Looking at the exchange rate chart, we can see that the head-shoulders pattern was formed after the price reached the peak of shoulder 1 at 92.7 points on January 6, then rose to a record of 93.73 points on January 7 and then reversed downwards. We can draw a horizontal line from the first bottom to determine a support point for the downward price trend after creating the Head peak. This line is the most important line in this model, often used to determine the support level for the market. At the end of the trading session on January 11, the exchange rate went down through this line, which is a sign of the end of the uptrend and a strong downward reversal. Not only that, the Fibonacci support level of 23.6 was also broken, which can be considered a sign that the exchange rate will go down very strongly in the market in the following trading sessions. And on January 12, the exchange rate fell sharply from the highest level of the day at 92.47 to the lowest level of the day at 90.7.
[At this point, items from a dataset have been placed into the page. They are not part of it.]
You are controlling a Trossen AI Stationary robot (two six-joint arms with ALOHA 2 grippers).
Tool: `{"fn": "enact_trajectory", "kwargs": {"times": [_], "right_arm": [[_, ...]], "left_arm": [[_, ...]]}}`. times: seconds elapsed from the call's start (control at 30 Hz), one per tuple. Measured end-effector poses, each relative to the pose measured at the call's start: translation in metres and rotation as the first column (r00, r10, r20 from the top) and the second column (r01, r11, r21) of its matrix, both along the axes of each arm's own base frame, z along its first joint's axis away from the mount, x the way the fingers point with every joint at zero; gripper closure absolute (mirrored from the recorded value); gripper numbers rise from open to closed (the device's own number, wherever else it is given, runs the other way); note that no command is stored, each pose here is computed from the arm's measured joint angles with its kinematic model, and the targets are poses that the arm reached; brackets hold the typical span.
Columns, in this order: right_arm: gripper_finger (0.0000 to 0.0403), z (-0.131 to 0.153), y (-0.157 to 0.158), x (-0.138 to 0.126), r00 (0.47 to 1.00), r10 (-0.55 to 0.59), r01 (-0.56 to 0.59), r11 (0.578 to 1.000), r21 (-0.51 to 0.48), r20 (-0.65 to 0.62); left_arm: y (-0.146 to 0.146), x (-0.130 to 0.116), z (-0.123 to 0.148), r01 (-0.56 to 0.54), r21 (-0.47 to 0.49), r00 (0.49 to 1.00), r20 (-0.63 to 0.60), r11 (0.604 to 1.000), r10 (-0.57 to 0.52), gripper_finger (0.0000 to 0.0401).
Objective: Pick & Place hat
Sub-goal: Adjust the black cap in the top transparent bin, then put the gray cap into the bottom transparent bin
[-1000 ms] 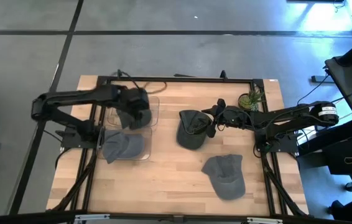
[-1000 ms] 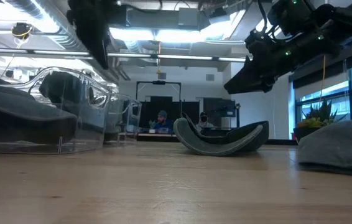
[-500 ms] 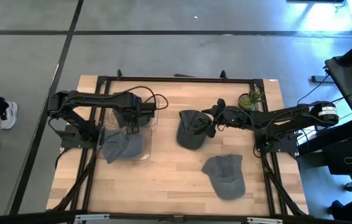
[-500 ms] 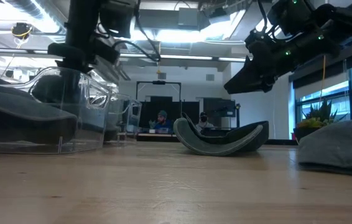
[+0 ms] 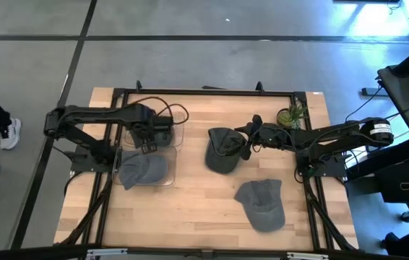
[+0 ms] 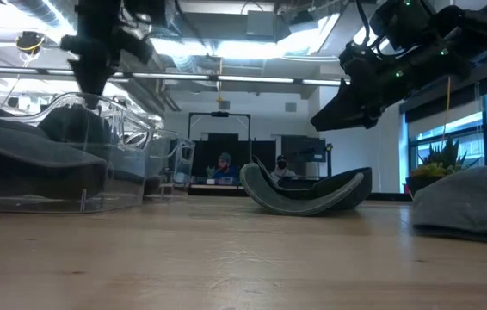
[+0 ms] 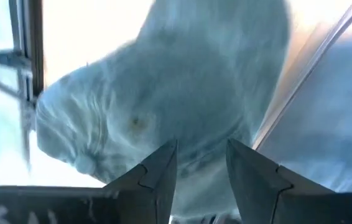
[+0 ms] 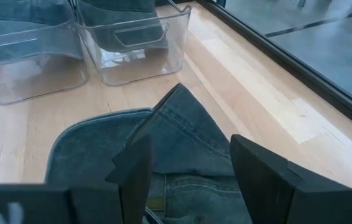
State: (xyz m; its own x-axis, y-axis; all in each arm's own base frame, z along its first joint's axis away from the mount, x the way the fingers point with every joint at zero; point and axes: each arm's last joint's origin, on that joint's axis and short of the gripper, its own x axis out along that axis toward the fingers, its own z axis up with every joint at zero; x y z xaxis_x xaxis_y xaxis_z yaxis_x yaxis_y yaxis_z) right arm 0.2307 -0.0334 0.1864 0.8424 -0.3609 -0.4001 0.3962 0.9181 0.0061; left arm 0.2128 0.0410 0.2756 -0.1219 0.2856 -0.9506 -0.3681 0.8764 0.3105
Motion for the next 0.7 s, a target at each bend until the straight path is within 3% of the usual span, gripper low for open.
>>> {"fn": "enact_trajectory", "kwargs": {"times": [0.13, 0.23, 0.33, 0.43, 0.53, 0.63, 0.7], "right_arm": [[0.0192, -0.001, 0.000, 0.000, 1.000, 0.017, -0.017, 1.000, -0.002, -0.014], [0.0192, -0.001, 0.004, 0.001, 0.992, 0.118, -0.119, 0.992, -0.032, -0.038], [0.0192, 0.005, 0.012, 0.005, 0.975, 0.210, -0.214, 0.976, -0.046, -0.079], [0.0192, 0.018, 0.020, 0.011, 0.957, 0.230, -0.231, 0.973, 0.015, -0.177], [0.0192, 0.033, 0.028, 0.010, 0.934, 0.211, -0.176, 0.974, 0.141, -0.289], [0.0192, 0.041, 0.039, 0.005, 0.911, 0.193, -0.106, 0.964, 0.245, -0.365], [0.0192, 0.039, 0.050, 0.000, 0.886, 0.209, -0.093, 0.954, 0.284, -0.414]], "left_arm": [[-0.003, 0.005, 0.014, -0.004, 0.052, 0.963, 0.270, 0.999, -0.010, 0.0272], [-0.006, 0.014, 0.021, 0.040, 0.099, 0.865, 0.495, 0.994, -0.085, 0.0273], [-0.010, 0.025, 0.025, 0.102, 0.145, 0.735, 0.655, 0.984, -0.173, 0.0274], [-0.014, 0.034, 0.022, 0.130, 0.218, 0.609, 0.752, 0.967, -0.251, 0.0273], [-0.015, 0.043, 0.018, 0.114, 0.260, 0.483, 0.829, 0.959, -0.282, 0.0274], [-0.017, 0.049, 0.012, 0.095, 0.277, 0.396, 0.871, 0.956, -0.292, 0.0273], [-0.018, 0.051, 0.008, 0.093, 0.288, 0.366, 0.880, 0.953, -0.302, 0.0274]]}}
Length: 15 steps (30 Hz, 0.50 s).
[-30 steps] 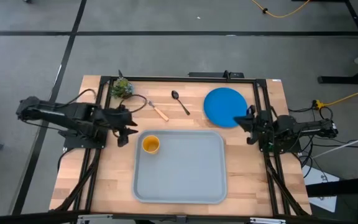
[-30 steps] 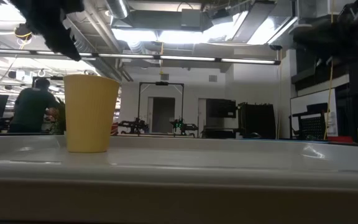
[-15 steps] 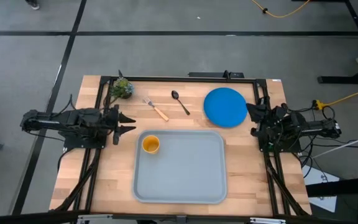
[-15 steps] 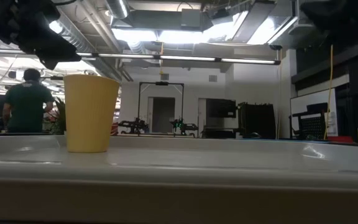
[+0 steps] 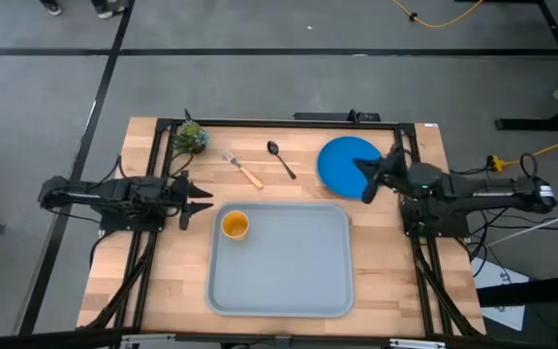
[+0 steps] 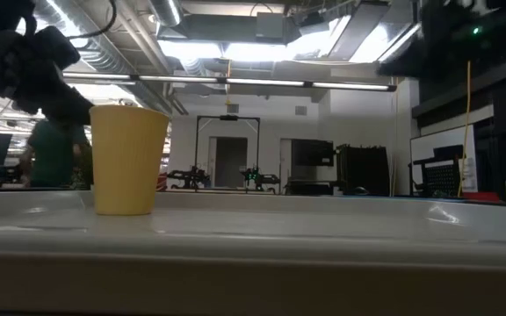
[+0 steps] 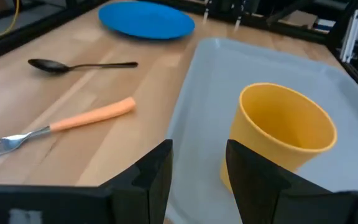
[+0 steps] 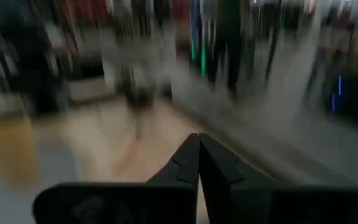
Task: Pick and place plate/cup/fork/spoon on tray
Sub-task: Put the blue plate on the gray tray to the bottom right of the yellow cup
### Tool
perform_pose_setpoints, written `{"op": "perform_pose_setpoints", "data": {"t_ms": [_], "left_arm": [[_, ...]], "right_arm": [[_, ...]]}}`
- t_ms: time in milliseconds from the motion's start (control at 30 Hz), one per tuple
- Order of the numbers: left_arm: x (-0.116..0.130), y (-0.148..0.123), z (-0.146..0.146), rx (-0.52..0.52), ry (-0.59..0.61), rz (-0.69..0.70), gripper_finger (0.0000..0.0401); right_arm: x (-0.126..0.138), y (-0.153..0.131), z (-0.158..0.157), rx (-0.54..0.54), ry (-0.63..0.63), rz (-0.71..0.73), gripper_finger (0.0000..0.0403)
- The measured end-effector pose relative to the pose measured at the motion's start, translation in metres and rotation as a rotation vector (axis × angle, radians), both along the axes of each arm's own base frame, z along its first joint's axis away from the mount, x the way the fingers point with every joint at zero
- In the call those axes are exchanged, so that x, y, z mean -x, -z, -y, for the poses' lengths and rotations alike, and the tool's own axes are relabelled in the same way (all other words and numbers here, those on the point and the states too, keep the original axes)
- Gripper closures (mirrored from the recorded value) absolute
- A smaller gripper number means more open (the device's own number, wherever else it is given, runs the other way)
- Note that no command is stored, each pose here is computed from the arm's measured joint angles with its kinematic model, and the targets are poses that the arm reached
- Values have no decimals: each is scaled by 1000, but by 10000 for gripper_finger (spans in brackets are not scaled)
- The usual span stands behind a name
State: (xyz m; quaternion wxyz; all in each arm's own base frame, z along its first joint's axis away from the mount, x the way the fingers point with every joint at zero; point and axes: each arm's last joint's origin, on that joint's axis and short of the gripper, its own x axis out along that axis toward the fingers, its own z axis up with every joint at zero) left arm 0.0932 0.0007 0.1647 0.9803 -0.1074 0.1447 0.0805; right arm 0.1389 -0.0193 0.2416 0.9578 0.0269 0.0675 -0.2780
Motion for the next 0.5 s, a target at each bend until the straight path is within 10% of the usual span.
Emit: {"op": "perform_pose_setpoints", "data": {"t_ms": [500], "left_arm": [[2,-4,-1,-129,-3,95,258]], "right_arm": [[-25,45,20,-254,203,-478,391]]}}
The “head and shoulders” pattern is one of many different types of chart patterns that are used to plan price strategies. Analysts measure the distance from the “head” peak to the asymptote of the chart and then subtract the distance from the asymptote’s break point to calculate how far the price might fall.

Transition to a new trend for the exchange rate of this currency pair. In general, the information that directly affected the market on January 13 was somewhat positive for the USD with good signals from the mortgage market, the new policy of the Federal Reserve, the monthly budget report... This information helped the USD/JPY exchange rate recover on January 13 and reach close to the level lost in the previous days. First, the information from Japan announced a sharp increase in equipment orders , which showed optimistic signals for the machinery manufacturing industry. It also means that the world economy is recovering, which has a positive impact on economic development in Japan. The value of the Yen was further strengthened. But information from the US showed that the recovery speed was even faster in many specific areas as well as in general. At 12:00 on January 13, the Mortgage Bankers Association announced that the number of loan applications increased by 14.3% compared to the previous week. This shows that the health of the housing market is starting to show signs of recovery. When housing prices increase, people tend to mortgage their homes and properties and borrow money from banks to spend more. This will boost the entire US economy. At 15:30, the Energy Information Administration said that crude oil reserves increased to 3.7 million barrels, much higher than the previous forecast of 1.4 million barrels. This is a sign of increase that has a significant impact on the US economy. The increase in oil reserves increases the demand for oil in the world, most oil trading contracts are calculated in dollars, leading to an increase in the demand for US dollars. However, in recent years, OPEC countries and some major countries have begun to limit the influence of the dollar on oil prices and have gradually switched to signing contracts in other currencies such as Yen, Euro and Sterling. For example, Russia has reduced the proportion of oil export contracts paid for in dollars from 67% to 65%. 19 GMT The Federal Reserve's Biege Book report outlines the general conditions of the economy.